### About this exercise
Check every line below for the string "segment", and copy the lines that contain it.

### Data to process
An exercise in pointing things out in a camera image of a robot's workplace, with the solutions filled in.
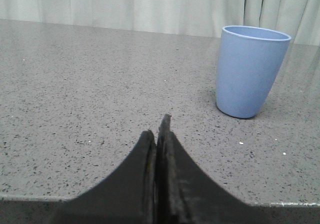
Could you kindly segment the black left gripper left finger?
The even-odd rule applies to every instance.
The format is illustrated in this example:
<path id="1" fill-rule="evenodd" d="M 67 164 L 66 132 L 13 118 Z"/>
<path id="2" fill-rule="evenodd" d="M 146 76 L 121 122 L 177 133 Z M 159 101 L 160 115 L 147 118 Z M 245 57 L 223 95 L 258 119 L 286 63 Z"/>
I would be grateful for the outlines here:
<path id="1" fill-rule="evenodd" d="M 143 131 L 124 161 L 98 185 L 64 203 L 53 224 L 152 224 L 155 220 L 156 144 Z"/>

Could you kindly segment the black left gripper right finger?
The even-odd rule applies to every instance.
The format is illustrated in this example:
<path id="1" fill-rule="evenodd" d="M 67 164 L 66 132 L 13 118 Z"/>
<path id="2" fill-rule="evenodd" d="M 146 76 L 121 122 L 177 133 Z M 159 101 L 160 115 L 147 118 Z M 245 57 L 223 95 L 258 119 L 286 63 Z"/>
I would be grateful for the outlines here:
<path id="1" fill-rule="evenodd" d="M 159 224 L 258 224 L 260 213 L 241 202 L 193 161 L 170 130 L 171 116 L 159 127 L 156 204 Z"/>

### Problem solution
Could you kindly segment the black left gripper left finger?
Could you kindly segment the black left gripper right finger?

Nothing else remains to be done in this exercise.